By far the most fascinating piece of data was this: When asked for their level of business optimism, here were the responses:
- My company: 85%
- My industry: 73%
- The U.S. economy: 49%
- The world economy: 33%
This massive gap between personal and national optimism didn’t surprise Karen Kurek, McGladrey’s lead analyst for manufacturing. “Over the years, we have found that executives are usually optimistic regarding factors under their control, such as their own companies and even extending to their perspectives of their industries, as compared to those things outside of their influence, such as the domestic and global economies,” she told Plant Engineering this month.
And that makes perfect sense. You can complain about the economy or the weather, because you can’t really control either one. You can, however, do everything in your power to manage your own reaction to that weather. The successful manufacturers, like the people who enjoy the sunshine, are the ones who know how to keep their cool.
There’s a lot of this going around. I’ve spent four months on plant tours, visiting large facilities and small. We’ve profiled some of these plants this month, and in talking to the plant managers at these facilities, you find exceptional skill and organization to meet the tasks at hand, a willingness to grow their business, and an absolute commitment to their employees. There’s no common denominator for the plants I’ve toured this quarter, except for this: They are managing to grow despite the challenges in front of them, and they seem to thrive under the challenge.
The optimism is borne of hard work and innovative approaches to meet the specific challenges of the U.S. economy. Tax laws and regulatory policies still are a mess, we still don’t have enough skilled workers, and Washington cannot get out of its own way to accomplish even the most simple of tasks.
This might lead one to wonder just how the American manufacturing economy is the pride of America and the envy of the world. The answer is right out there on those plant floors, and I suspect it’s out on your floor as well.

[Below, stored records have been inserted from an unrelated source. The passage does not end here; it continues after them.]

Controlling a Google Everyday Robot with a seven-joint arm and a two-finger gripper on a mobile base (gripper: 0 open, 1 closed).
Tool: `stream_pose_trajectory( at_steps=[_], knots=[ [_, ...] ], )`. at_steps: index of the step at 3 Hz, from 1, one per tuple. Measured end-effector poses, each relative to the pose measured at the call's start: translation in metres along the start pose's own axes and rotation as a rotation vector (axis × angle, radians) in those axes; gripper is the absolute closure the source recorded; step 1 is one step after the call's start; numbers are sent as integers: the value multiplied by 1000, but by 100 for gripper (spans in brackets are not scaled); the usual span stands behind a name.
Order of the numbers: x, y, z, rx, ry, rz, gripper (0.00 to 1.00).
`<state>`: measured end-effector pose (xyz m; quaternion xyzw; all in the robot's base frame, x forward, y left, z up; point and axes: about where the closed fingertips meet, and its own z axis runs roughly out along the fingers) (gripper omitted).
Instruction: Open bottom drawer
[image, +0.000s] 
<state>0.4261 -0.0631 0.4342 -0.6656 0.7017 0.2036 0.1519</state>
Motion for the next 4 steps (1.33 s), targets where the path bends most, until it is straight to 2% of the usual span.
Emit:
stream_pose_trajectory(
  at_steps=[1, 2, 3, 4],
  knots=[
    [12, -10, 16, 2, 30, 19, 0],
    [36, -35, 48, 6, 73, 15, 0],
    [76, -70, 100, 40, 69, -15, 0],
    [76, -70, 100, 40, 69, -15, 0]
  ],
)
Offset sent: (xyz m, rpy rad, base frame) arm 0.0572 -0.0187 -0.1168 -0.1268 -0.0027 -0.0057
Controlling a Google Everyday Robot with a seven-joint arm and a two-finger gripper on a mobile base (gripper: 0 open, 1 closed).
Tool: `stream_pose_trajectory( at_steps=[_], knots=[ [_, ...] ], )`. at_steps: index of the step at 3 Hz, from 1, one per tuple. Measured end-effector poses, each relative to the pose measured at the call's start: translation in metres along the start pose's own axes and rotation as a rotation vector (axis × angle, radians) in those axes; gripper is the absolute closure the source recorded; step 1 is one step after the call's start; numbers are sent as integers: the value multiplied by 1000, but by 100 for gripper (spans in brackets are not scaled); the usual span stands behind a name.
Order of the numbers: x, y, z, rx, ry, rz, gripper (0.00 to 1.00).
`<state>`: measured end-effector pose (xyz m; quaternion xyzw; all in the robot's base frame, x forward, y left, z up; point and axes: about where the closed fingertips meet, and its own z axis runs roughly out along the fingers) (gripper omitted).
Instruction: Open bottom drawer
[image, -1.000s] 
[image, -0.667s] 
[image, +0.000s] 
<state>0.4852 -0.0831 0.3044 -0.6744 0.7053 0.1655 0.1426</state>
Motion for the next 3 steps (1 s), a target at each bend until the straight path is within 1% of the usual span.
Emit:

We complain about the dearth of help we get from our government, and the McGladrey study clearly shows we are worried about it. Yet that worry doesn’t extend to those things we can and do control every day. We can support our employees with safer workplaces and collaborative policies. We can reduce our energy spend by being smarter about how we consume it. We can improve our productivity in amazing ways by listening and looking and studying. We can take all the data we’ve captured from all of these innovative systems we’ve put in place and affect real change in our plant operations.
And it’s that attitude—not the negatives about the environment we work in, but the achievements we’ve made with what we have to work with—that permeated every plant tour I’ve been on this year. There are remarkable things happening in manufacturing today, and they are happening because we’re focused on facing the issues head on rather than just complaining about the problems.
They say it doesn’t do any good to complain about the weather, and I think that’s true. That doesn’t mean you just stand outside and sweat. The smart ones know how to keep their cool.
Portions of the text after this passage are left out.